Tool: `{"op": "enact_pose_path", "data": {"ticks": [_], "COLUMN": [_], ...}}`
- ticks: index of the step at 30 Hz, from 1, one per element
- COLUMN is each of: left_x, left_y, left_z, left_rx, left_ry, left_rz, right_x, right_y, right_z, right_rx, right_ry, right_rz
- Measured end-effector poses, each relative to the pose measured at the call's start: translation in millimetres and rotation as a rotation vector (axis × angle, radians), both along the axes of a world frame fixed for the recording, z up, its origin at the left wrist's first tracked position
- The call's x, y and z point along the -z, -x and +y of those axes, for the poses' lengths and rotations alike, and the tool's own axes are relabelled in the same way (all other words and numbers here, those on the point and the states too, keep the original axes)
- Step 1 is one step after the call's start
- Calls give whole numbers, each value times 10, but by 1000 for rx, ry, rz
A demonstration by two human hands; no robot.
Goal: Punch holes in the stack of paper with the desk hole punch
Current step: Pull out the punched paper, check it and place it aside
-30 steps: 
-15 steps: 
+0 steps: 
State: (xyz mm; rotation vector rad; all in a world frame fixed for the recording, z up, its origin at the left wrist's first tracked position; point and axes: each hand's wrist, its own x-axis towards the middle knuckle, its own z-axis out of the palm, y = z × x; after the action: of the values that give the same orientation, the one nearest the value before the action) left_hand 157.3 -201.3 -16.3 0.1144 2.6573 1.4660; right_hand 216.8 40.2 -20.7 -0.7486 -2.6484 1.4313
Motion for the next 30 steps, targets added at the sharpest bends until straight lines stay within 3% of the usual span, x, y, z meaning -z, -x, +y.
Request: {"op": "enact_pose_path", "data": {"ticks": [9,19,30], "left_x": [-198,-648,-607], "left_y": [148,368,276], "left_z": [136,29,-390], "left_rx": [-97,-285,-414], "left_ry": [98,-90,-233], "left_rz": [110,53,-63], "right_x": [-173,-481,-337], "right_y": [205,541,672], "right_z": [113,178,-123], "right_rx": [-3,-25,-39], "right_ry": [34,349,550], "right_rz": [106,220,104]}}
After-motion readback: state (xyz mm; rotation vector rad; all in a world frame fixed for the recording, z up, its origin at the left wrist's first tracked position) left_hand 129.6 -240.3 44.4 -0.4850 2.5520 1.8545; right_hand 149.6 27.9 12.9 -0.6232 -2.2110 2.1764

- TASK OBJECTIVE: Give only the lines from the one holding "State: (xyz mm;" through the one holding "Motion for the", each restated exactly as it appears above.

- EXPECTED ANSWER:
State: (xyz mm; rotation vector rad; all in a world frame fixed for the recording, z up, its origin at the left wrist's first tracked position; point and axes: each hand's wrist, its own x-axis towards the middle knuckle, its own z-axis out of the palm, y = z × x; after the action: of the values that give the same orientation, the one nearest the value before the action) left_hand 157.3 -201.3 -16.3 0.1144 2.6573 1.4660; right_hand 216.8 40.2 -20.7 -0.7486 -2.6484 1.4313
Motion for the next 30 steps, targets added at the sharpest bends until straight lines stay within 3% of the usual span, x, y, z meaning -z, -x, +y.

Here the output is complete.